_Material supplied_

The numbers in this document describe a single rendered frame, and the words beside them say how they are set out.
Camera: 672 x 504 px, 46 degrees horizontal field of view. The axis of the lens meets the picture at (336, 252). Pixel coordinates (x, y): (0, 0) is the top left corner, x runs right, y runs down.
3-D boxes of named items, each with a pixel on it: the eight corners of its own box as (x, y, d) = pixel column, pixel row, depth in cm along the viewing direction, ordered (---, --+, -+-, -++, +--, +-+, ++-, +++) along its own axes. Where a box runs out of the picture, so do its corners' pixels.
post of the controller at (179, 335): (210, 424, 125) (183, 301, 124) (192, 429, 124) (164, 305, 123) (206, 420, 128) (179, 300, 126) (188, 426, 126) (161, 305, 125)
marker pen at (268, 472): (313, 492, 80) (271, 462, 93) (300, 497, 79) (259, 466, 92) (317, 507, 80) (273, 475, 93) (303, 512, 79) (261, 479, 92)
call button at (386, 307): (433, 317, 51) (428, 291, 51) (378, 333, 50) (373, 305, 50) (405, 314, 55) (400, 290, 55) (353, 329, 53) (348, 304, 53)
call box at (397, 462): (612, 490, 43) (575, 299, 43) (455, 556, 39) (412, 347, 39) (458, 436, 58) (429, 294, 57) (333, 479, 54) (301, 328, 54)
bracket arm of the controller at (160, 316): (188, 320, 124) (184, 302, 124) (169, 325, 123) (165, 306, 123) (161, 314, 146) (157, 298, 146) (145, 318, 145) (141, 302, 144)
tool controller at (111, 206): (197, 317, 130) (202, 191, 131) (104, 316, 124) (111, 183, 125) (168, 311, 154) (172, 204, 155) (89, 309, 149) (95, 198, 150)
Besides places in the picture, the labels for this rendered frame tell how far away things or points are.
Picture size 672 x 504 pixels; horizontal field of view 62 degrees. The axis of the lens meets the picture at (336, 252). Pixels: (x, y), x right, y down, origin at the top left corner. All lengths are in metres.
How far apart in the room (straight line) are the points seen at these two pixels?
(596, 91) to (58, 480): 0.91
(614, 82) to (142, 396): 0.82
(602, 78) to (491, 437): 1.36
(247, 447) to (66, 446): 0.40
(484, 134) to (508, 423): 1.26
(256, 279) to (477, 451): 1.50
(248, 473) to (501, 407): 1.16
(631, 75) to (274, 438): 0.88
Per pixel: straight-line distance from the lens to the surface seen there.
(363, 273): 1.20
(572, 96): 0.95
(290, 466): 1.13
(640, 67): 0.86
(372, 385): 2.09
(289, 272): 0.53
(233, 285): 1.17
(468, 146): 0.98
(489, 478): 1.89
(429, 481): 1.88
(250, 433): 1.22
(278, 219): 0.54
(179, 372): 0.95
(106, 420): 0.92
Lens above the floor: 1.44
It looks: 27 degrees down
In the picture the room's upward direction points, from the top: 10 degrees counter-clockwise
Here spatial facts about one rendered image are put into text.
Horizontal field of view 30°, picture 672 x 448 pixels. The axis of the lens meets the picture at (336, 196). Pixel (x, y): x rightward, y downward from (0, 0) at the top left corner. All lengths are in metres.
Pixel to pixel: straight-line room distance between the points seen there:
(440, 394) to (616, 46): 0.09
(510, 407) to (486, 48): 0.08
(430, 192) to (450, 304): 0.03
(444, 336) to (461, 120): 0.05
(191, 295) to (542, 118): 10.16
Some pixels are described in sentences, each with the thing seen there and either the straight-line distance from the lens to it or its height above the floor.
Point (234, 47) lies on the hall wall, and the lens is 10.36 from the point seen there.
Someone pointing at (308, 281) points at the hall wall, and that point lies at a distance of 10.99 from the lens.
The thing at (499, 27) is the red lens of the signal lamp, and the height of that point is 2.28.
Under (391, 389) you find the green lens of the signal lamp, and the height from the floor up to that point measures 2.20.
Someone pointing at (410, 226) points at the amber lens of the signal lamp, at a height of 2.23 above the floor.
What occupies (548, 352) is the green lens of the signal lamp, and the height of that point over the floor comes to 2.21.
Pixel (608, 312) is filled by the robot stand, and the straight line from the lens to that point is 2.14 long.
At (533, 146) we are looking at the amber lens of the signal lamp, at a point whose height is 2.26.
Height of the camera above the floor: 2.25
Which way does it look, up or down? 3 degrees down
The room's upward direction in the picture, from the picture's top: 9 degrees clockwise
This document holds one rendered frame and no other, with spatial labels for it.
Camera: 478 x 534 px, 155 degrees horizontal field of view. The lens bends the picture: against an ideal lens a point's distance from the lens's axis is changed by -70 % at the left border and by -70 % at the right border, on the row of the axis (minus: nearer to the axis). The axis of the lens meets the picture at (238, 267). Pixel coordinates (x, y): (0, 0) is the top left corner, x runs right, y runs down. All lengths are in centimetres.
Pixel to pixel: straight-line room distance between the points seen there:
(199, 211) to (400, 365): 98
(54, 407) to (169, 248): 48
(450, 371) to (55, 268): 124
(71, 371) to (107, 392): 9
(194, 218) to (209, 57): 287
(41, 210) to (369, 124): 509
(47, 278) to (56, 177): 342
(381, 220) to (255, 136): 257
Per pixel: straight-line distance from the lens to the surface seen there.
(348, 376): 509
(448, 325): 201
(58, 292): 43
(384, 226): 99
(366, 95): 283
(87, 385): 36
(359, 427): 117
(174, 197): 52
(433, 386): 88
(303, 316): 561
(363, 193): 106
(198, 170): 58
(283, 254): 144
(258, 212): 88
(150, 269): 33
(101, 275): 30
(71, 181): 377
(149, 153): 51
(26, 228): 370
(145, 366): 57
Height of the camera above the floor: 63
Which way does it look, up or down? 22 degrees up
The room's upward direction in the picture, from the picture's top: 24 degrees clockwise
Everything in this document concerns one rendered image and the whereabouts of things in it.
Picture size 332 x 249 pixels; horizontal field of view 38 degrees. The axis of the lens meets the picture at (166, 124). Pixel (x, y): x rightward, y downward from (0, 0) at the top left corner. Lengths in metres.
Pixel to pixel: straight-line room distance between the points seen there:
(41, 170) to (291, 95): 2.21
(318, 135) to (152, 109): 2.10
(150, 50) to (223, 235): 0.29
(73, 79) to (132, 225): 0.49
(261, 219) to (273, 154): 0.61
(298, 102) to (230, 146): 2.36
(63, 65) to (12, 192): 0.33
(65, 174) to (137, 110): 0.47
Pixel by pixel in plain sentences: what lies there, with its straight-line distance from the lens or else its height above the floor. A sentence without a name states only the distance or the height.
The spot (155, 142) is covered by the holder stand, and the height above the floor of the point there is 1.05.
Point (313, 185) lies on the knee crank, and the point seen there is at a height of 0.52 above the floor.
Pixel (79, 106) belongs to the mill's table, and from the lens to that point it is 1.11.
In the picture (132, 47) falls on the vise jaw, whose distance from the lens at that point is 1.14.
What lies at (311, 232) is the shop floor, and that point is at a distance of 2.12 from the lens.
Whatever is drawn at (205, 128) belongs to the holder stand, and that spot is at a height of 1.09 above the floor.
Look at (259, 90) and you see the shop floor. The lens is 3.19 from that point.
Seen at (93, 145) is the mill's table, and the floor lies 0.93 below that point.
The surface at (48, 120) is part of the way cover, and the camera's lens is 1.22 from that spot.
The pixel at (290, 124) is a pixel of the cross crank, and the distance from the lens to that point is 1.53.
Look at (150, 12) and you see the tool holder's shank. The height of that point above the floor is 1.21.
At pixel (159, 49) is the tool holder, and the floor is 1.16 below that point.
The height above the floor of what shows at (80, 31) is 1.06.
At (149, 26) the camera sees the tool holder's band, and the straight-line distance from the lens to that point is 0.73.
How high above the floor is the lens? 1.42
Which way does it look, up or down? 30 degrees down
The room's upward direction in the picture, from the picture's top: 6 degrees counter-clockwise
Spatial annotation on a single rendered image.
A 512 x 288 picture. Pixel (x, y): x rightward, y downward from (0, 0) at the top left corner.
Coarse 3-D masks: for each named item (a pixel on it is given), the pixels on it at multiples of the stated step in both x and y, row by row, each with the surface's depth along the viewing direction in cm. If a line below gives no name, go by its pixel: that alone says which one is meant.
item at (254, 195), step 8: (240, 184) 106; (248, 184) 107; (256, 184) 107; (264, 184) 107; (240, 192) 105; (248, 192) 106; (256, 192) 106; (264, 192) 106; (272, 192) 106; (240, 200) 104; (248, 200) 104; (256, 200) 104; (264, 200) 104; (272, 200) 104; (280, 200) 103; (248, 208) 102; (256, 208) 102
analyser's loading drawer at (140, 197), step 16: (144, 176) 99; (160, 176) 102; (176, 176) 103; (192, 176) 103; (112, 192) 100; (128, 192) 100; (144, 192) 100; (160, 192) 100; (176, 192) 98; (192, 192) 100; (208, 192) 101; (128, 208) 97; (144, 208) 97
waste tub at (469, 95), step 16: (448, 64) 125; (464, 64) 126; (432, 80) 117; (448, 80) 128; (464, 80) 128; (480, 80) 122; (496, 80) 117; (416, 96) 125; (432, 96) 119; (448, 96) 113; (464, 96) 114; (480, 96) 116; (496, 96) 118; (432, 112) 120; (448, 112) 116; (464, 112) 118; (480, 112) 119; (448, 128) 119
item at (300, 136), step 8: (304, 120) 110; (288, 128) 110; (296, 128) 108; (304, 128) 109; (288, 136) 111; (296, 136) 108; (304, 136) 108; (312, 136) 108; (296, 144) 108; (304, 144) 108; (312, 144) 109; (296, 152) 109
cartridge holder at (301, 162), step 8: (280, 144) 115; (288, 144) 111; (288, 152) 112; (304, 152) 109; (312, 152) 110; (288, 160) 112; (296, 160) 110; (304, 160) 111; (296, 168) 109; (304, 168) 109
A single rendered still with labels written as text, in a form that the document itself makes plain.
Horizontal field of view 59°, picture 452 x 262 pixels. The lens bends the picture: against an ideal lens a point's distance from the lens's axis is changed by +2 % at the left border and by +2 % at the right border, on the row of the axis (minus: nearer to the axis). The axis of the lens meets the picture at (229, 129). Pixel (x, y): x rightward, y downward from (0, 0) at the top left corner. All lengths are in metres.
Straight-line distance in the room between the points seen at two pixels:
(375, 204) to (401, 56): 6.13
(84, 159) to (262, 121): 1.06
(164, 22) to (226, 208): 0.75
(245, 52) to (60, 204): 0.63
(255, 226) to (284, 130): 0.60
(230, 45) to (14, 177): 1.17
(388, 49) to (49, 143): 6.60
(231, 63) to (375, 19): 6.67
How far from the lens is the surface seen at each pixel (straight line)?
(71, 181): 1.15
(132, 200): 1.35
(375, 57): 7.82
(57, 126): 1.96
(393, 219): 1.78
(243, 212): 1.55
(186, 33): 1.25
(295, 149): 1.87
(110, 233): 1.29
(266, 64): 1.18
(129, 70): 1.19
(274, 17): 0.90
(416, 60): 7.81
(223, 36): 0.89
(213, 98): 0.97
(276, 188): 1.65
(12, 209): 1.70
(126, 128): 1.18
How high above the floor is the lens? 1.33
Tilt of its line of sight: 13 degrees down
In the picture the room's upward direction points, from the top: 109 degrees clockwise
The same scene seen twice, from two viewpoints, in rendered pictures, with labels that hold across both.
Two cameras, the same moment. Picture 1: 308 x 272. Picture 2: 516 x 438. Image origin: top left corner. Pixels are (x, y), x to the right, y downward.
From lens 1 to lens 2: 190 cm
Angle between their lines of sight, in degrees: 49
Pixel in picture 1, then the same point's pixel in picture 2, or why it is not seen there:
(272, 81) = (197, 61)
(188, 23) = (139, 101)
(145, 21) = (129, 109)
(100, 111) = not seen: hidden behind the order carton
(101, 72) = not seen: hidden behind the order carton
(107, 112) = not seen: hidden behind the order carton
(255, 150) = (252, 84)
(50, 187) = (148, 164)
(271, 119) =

_Description of the task_
Looking back over the data above, restate word for word the lines that begin at the line with "(381, 220) to (255, 136): 257" and end at the line with "(303, 316): 561", inclusive.

_Output for this exercise_
(381, 220) to (255, 136): 257
Per pixel: straight-line distance from the lens to the surface seen there.
(348, 376): 509
(448, 325): 201
(58, 292): 43
(384, 226): 99
(366, 95): 283
(87, 385): 36
(359, 427): 117
(174, 197): 52
(433, 386): 88
(303, 316): 561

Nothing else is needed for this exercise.